Task goal
Given the listing below, write out exactly the lines starting with the line that has "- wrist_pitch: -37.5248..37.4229" and going on through the line that has "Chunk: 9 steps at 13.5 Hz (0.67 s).", both kept.

Working data
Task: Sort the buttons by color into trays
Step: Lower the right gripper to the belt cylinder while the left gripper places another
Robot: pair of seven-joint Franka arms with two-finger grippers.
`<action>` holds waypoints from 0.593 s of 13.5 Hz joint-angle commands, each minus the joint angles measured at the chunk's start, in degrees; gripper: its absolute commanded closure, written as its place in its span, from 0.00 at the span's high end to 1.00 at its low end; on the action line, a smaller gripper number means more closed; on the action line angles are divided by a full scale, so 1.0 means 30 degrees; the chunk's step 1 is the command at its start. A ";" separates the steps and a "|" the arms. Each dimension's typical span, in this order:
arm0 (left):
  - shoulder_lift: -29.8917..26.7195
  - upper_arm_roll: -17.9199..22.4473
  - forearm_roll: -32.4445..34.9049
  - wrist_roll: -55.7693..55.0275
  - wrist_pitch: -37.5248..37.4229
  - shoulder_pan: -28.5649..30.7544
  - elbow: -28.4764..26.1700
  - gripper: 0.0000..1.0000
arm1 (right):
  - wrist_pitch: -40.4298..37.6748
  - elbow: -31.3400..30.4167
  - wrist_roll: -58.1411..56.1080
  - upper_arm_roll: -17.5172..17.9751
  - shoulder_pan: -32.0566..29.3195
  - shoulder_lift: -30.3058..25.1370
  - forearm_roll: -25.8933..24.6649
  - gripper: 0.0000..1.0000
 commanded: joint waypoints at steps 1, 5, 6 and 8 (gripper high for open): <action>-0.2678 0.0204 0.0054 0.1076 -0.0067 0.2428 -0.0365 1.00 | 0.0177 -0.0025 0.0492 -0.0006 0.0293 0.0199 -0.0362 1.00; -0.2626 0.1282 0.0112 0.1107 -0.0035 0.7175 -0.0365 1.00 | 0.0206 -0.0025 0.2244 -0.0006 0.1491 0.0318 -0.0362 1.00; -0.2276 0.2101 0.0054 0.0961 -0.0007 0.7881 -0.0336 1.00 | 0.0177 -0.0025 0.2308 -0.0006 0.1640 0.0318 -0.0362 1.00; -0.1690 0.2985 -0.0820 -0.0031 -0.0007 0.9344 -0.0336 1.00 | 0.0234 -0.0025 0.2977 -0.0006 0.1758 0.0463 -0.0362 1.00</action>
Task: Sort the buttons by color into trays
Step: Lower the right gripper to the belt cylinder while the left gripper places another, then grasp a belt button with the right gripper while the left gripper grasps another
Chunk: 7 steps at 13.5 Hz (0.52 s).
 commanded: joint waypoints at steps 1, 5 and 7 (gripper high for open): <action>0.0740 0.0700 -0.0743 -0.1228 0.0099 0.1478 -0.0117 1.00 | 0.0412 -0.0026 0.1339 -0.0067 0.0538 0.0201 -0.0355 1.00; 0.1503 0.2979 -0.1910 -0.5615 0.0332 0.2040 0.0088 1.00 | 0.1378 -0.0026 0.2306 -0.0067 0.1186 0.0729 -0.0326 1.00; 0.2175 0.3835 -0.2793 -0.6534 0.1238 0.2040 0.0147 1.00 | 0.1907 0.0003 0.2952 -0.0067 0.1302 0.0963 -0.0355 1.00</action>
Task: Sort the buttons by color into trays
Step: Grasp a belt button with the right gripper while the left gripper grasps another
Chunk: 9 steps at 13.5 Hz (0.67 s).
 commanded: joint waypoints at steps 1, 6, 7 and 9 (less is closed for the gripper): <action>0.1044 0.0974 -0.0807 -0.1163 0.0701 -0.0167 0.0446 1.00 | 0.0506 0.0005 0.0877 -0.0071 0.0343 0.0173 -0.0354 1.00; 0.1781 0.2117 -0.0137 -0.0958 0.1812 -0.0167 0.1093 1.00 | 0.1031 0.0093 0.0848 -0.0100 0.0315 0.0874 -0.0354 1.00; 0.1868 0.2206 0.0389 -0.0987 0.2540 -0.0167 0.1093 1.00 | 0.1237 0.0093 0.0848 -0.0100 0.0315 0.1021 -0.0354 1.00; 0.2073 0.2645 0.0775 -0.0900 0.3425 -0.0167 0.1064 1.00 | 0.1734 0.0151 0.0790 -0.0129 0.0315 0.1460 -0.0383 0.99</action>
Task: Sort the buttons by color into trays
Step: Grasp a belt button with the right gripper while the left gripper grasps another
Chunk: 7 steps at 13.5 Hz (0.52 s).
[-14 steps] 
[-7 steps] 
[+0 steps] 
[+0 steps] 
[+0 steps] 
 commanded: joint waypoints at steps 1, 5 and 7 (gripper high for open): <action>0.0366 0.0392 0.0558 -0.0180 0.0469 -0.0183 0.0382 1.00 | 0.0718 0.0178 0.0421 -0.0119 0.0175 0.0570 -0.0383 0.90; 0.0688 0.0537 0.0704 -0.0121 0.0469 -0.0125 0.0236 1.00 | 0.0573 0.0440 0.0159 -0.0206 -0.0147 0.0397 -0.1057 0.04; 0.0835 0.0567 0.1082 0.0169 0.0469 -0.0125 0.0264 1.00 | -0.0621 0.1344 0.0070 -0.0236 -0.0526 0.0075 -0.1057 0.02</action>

Task response
  - wrist_pitch: -37.5248..37.4229
  - shoulder_pan: -28.5649..30.7544
  - elbow: -28.4764..26.1700
  - gripper: 0.0000..1.0000
arm1 (right):
  - wrist_pitch: -40.4298..37.6748
  - elbow: -31.3400..30.4167
  - wrist_roll: -58.1411..56.1080
  - upper_arm_roll: -17.5172..17.9751
  - shoulder_pan: -32.0566..29.3195
  - shoulder_lift: -30.3058..25.1370
  - forearm_roll: -25.8933..24.6649
  - gripper: 0.0000..1.0000
 commanded: joint waypoints at steps 1, 5, 6 and 8 (gripper high for open): <action>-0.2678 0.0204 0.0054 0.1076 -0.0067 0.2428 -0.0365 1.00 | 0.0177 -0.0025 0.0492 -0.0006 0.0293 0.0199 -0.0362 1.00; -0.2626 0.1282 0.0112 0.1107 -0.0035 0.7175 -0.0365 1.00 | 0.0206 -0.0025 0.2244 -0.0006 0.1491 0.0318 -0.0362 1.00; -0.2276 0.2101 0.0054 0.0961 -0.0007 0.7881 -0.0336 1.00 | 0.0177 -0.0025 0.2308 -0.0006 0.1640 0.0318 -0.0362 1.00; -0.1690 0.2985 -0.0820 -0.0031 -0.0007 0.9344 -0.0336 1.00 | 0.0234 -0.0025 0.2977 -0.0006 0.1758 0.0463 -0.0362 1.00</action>
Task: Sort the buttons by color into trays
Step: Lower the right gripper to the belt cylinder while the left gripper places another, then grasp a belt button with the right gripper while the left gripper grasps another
Chunk: 7 steps at 13.5 Hz (0.52 s).
 commanded: joint waypoints at steps 1, 5 and 7 (gripper high for open): <action>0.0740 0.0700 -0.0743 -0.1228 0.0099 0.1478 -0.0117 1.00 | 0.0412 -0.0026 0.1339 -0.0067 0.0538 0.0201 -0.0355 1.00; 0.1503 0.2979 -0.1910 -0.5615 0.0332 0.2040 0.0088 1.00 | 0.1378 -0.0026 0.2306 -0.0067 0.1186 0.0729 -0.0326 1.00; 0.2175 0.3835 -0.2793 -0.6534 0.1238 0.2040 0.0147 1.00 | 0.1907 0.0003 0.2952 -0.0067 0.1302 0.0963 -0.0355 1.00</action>
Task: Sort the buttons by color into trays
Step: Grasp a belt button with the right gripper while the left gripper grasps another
Chunk: 9 steps at 13.5 Hz (0.67 s).

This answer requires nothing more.